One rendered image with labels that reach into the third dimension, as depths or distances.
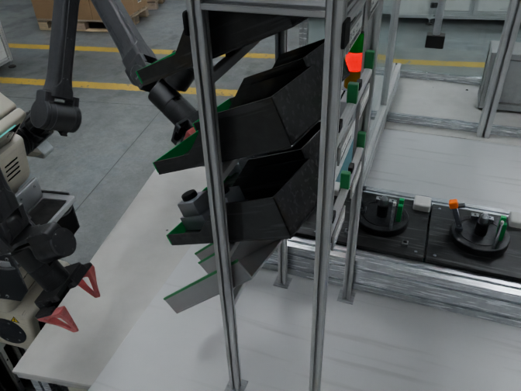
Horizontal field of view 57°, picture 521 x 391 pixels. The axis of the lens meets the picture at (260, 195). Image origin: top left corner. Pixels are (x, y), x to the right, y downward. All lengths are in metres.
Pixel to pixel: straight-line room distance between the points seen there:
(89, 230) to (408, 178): 1.95
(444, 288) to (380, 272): 0.15
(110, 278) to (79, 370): 0.28
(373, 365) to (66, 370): 0.68
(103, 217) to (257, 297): 1.96
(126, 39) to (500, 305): 1.05
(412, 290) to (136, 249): 0.77
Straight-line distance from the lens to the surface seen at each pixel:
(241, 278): 0.87
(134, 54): 1.15
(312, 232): 1.29
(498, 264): 1.30
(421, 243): 1.30
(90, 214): 3.17
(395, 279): 1.25
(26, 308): 1.49
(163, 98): 1.07
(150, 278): 1.36
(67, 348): 1.27
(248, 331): 1.20
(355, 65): 1.33
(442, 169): 1.82
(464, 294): 1.26
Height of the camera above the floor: 1.79
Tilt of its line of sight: 35 degrees down
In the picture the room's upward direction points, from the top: 2 degrees counter-clockwise
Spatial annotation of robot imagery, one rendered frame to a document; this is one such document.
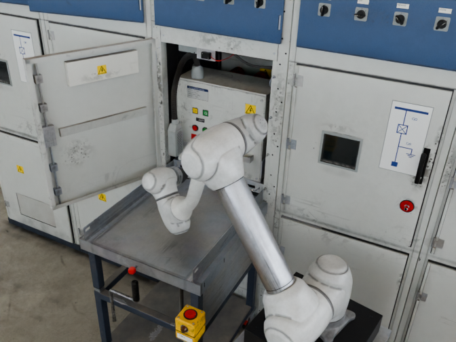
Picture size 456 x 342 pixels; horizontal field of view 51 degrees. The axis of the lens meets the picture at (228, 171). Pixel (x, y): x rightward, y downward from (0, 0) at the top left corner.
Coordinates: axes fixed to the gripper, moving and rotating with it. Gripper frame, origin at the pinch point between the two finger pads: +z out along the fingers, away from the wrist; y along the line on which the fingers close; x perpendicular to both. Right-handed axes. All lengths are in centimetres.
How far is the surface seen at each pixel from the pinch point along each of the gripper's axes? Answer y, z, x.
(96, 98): -48, -21, 25
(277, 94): 31, 3, 43
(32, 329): -80, -12, -113
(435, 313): 118, 32, -42
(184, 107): -19.8, 13.2, 27.2
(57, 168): -56, -33, -9
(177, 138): -18.8, 8.9, 11.3
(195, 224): 8.6, -9.6, -22.7
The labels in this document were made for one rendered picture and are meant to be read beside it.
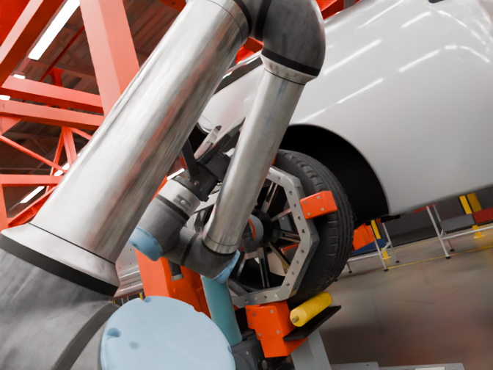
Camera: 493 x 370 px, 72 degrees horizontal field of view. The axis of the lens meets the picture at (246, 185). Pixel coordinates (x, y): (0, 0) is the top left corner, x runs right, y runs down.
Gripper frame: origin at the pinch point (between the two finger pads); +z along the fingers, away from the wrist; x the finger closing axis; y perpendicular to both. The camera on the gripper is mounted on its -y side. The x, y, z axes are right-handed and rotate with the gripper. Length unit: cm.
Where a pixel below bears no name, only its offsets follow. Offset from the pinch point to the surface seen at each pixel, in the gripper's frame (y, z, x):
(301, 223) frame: 44.9, -1.7, -17.7
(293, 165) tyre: 35.6, 16.2, -28.4
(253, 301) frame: 57, -31, -34
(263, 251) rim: 53, -13, -42
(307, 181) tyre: 41.2, 13.2, -23.6
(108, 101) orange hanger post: -28, 5, -104
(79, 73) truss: -161, 158, -840
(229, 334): 54, -45, -31
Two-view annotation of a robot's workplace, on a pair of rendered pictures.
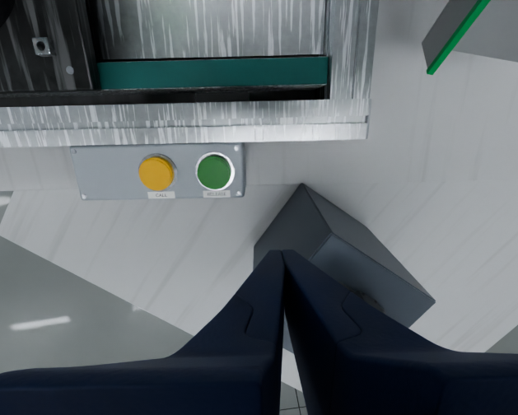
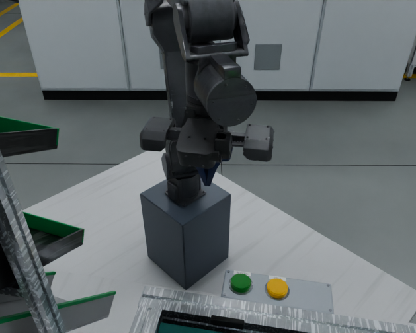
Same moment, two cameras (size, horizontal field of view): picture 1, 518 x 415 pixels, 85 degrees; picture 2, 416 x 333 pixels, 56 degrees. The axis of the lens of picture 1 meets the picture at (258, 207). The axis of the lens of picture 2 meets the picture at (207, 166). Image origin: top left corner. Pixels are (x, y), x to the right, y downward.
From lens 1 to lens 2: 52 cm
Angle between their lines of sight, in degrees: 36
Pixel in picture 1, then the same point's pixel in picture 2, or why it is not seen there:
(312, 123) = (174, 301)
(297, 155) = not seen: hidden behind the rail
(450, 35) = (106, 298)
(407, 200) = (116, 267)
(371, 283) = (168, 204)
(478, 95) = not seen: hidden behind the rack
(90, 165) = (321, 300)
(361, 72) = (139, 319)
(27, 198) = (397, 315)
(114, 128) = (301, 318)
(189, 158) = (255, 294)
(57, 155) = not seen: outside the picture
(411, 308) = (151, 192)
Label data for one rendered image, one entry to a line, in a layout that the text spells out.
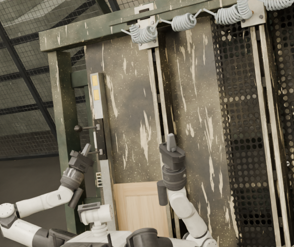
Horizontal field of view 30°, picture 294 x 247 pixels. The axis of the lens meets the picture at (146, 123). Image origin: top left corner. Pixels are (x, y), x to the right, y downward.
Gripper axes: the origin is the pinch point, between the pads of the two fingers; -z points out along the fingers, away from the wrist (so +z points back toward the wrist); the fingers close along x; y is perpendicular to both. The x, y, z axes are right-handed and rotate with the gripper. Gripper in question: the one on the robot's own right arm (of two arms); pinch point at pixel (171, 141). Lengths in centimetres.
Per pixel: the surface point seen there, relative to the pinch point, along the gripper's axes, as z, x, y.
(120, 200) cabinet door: 56, 52, 0
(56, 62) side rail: 0, 104, -1
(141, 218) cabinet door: 61, 40, 3
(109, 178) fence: 46, 59, -1
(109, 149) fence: 35, 65, 4
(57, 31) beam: -16, 102, 2
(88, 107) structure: 23, 90, 7
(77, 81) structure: 11, 99, 7
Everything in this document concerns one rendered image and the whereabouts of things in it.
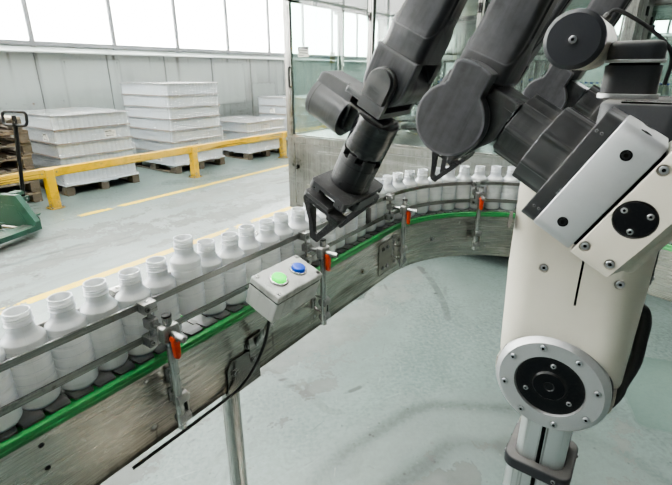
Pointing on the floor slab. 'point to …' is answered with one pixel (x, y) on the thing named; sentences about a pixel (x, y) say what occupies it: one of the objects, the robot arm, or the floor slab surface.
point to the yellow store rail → (133, 162)
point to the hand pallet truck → (20, 224)
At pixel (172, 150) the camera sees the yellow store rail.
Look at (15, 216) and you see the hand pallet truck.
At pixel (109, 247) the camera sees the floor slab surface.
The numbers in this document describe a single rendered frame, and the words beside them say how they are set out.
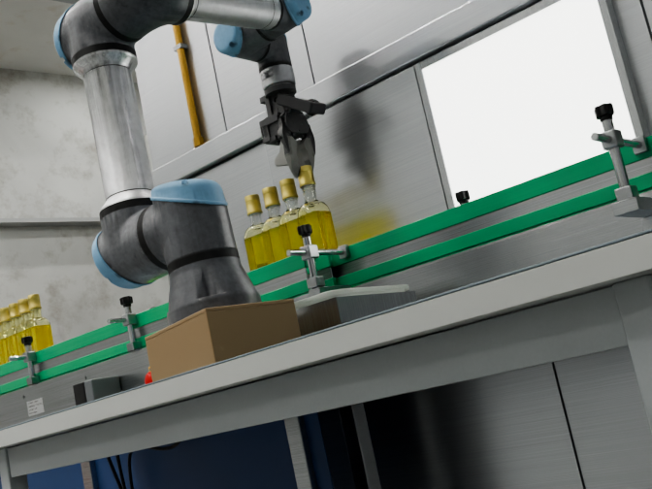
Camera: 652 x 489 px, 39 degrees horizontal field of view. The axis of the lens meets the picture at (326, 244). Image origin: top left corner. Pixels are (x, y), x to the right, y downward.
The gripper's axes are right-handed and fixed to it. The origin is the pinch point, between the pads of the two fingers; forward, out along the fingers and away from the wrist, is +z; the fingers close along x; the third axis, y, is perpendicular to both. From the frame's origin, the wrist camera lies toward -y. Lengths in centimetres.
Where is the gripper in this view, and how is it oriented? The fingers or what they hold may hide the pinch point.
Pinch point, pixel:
□ □ □
▸ **Task description**
Everything in the records should be repeated exactly except the images.

▸ **Response area**
One rendered image with labels that reach into the third dimension, as depths or distances.
Horizontal field of view 57°, picture 521 x 391 pixels. The axis of the lens meets the picture at (260, 195). Image origin: top left corner. Pixels are (x, y), x to the right, y downward. All lengths are in metres.
Pixel to pixel: straight-line room distance between the points seen there:
(89, 230) to (408, 178): 1.95
(444, 288) to (380, 272): 0.15
(110, 278) to (79, 370): 0.28
(373, 365) to (66, 370): 0.68
(103, 217) to (257, 297): 1.96
(126, 39) to (500, 305): 1.05
(412, 290) to (136, 249): 0.77
Straight-line distance from the lens to the surface seen at each pixel:
(241, 278): 0.87
(134, 54): 1.15
(312, 232): 1.29
(498, 264): 1.30
(421, 243): 1.30
(90, 214): 3.17
(395, 279): 1.25
(26, 308): 1.49
(163, 98): 1.07
(150, 278): 1.36
(67, 348): 1.27
(248, 331): 1.20
(355, 65): 1.33
(442, 169): 1.82
(464, 294): 1.26
Height of the camera above the floor: 1.79
Tilt of its line of sight: 35 degrees down
In the picture the room's upward direction points, from the top: 2 degrees counter-clockwise
Spatial annotation of robot imagery, one rendered frame to a document; this is one such document.
Picture size 456 x 342 pixels; horizontal field of view 51 degrees. The axis of the lens meets the picture at (228, 171). Pixel (x, y): x rightward, y downward from (0, 0) at the top left corner.
Coordinates: axes fixed to the gripper, moving and rotating with it. Gripper frame, origin at the pinch point between the two finger pads: +z out along the fingers, away from the wrist; y along the line on which the fingers close; x perpendicular to both. Right-handed axes. All lengths are in centimetres.
How far is the surface seen at each pixel from the pinch point along each of the gripper's axes? Answer y, z, x.
(96, 98): -48, -21, 25
(277, 94): 31, 3, 43
(32, 329): -80, -12, -113
(435, 313): 118, 32, -42
(184, 107): -19.8, 13.2, 27.2
(57, 168): -56, -33, -9
(177, 138): -18.8, 8.9, 11.3
(195, 224): 8.6, -9.6, -22.7
The labels in this document were made for one rendered picture and are meant to be read beside it.
Camera: 493 x 370 px, 72 degrees horizontal field of view. The axis of the lens meets the picture at (246, 185). Pixel coordinates (x, y): (0, 0) is the top left corner, x runs right, y runs down.
Gripper frame: origin at the pinch point (between the two finger pads); +z along the fingers, away from the wrist; x the finger closing axis; y perpendicular to both. The camera on the gripper is mounted on its -y side. The x, y, z axes are right-handed and rotate with the gripper. Length unit: cm.
Where a pixel below bears no name, only its offsets follow. Offset from the pinch point to the surface seen at each pixel, in the gripper's frame (y, z, x):
(301, 223) frame: 44.9, -1.7, -17.7
(293, 165) tyre: 35.6, 16.2, -28.4
(253, 301) frame: 57, -31, -34
(263, 251) rim: 53, -13, -42
(307, 181) tyre: 41.2, 13.2, -23.6
(108, 101) orange hanger post: -28, 5, -104
(79, 73) truss: -161, 158, -840
(229, 334): 54, -45, -31
Two-view annotation of a robot's workplace, on a pair of rendered pictures.
Same moment, two cameras (size, horizontal field of view): picture 1, 518 x 415 pixels, 85 degrees; picture 2, 416 x 333 pixels, 56 degrees. The axis of the lens of picture 1 meets the picture at (258, 207). The axis of the lens of picture 2 meets the picture at (207, 166). Image origin: top left corner. Pixels are (x, y), x to the right, y downward.
From lens 1 to lens 2: 52 cm
Angle between their lines of sight, in degrees: 36
Pixel in picture 1, then the same point's pixel in picture 2, or why it is not seen there:
(312, 123) = (174, 301)
(297, 155) = not seen: hidden behind the rail
(450, 35) = (106, 298)
(407, 200) = (116, 267)
(371, 283) = (168, 204)
(478, 95) = not seen: hidden behind the rack
(90, 165) = (321, 300)
(361, 72) = (139, 319)
(27, 198) = (397, 315)
(114, 128) = (301, 318)
(189, 158) = (255, 294)
(57, 155) = not seen: outside the picture
(411, 308) = (151, 192)
Label data for one rendered image, one entry to a line, in a layout that the text spells out.
Horizontal field of view 30°, picture 294 x 247 pixels. The axis of the lens meets the picture at (146, 123). Image origin: top left corner. Pixels are (x, y), x to the right, y downward.
Gripper axes: the origin is the pinch point, between the pads of the two fingers; -z points out along the fingers, away from the wrist (so +z points back toward the wrist); the fingers close along x; y is perpendicular to both. The x, y, z axes are right-handed and rotate with the gripper. Gripper in question: the one on the robot's own right arm (of two arms); pinch point at pixel (171, 141). Lengths in centimetres.
Per pixel: the surface point seen there, relative to the pinch point, along the gripper's axes, as z, x, y.
(120, 200) cabinet door: 56, 52, 0
(56, 62) side rail: 0, 104, -1
(141, 218) cabinet door: 61, 40, 3
(109, 178) fence: 46, 59, -1
(109, 149) fence: 35, 65, 4
(57, 31) beam: -16, 102, 2
(88, 107) structure: 23, 90, 7
(77, 81) structure: 11, 99, 7
Everything in this document concerns one rendered image and the whereabouts of things in it.
Pointing on the floor slab. 'point to …' is answered with one pixel (x, y) on the thing named; sentences about a pixel (x, y) say what occupies it: one of the objects, the robot arm, or the floor slab surface.
point to the yellow store rail → (133, 162)
point to the hand pallet truck → (20, 224)
At pixel (172, 150) the camera sees the yellow store rail.
Look at (15, 216) and you see the hand pallet truck.
At pixel (109, 247) the camera sees the floor slab surface.
The numbers in this document describe a single rendered frame, and the words beside them say how they are set out.
Camera: 652 x 489 px, 39 degrees horizontal field of view. The axis of the lens meets the picture at (326, 244). Image origin: top left corner. Pixels are (x, y), x to the right, y downward.
The gripper's axes are right-handed and fixed to it. The origin is the pinch point, between the pads of the two fingers; forward, out along the fingers and away from the wrist, is +z; the fingers close along x; the third axis, y, is perpendicular to both. From the frame's origin, the wrist camera lies toward -y. Lengths in centimetres.
Where is the gripper in this view, and how is it oriented? The fingers or what they hold may hide the pinch point.
Pinch point, pixel:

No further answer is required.